Review Summary: ...a second chance.
When Shinedown released
Threat to Survival in 2015, it felt like the nail in the coffin. In what amounted to a borderline comical mess of assorted pop and southern influences, none of which were particularly believable or inspired, the slow decline that
Amaryllis had set into motion finally appeared to come to a head. It seemed like an appropriate time to mourn Shinedown, placing them in the rearview mirror while effectively resigning them to pleasant mid-2000’s nostalgia. Thankfully, things weren’t actually as bleak as they appeared back then. After two underwhelming albums and a decade of dwindling output, Shinedown have returned to pin at least one more stalwart album to their resume.
Attention Attention serves as both the rightful heir and long-awaited successor to
The Sound of Madness, as well as a reinstatement of the band as one of the premier acts in mainstream rock. It’s a breath of fresh air…welcome back, boys.

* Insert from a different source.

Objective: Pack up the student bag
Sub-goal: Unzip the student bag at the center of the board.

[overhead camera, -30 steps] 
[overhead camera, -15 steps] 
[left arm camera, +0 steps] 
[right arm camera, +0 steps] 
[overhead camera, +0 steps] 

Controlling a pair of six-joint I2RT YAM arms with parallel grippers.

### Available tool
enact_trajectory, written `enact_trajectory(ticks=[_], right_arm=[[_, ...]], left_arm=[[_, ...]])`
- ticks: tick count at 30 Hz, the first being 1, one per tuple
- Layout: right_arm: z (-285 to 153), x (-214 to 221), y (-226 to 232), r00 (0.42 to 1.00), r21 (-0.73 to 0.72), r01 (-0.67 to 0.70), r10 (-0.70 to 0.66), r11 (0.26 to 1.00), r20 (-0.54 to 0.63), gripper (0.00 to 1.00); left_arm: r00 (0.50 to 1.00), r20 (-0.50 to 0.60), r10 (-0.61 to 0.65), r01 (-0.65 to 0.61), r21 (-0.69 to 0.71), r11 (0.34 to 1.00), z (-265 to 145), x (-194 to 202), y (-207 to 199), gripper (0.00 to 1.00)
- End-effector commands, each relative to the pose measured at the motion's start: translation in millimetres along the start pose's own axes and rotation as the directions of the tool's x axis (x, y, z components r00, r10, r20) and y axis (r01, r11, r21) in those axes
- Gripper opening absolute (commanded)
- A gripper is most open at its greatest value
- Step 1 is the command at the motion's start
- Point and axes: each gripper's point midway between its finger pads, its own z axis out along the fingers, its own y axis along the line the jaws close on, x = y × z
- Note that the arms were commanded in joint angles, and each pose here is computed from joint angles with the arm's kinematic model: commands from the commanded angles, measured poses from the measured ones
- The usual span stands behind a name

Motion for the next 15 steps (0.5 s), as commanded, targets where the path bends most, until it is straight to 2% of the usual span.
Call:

One of the most remarkable things about Shinedown’s sixth studio album is that, after a total lack of meaningful direction, they manage to get practically everything right here. Shifting focus back to their rock roots, Shinedown ramps up the intensity and volume in every way. Lead vocalist Brent Smith explodes with a level of passion and exuberance that was nowhere to be found on the last couple of records, while Zach Myers follows his lead by contributing some of his beefiest riffs to date and Barry Kerch ties it all together with his momentous and ever-steady percussive work.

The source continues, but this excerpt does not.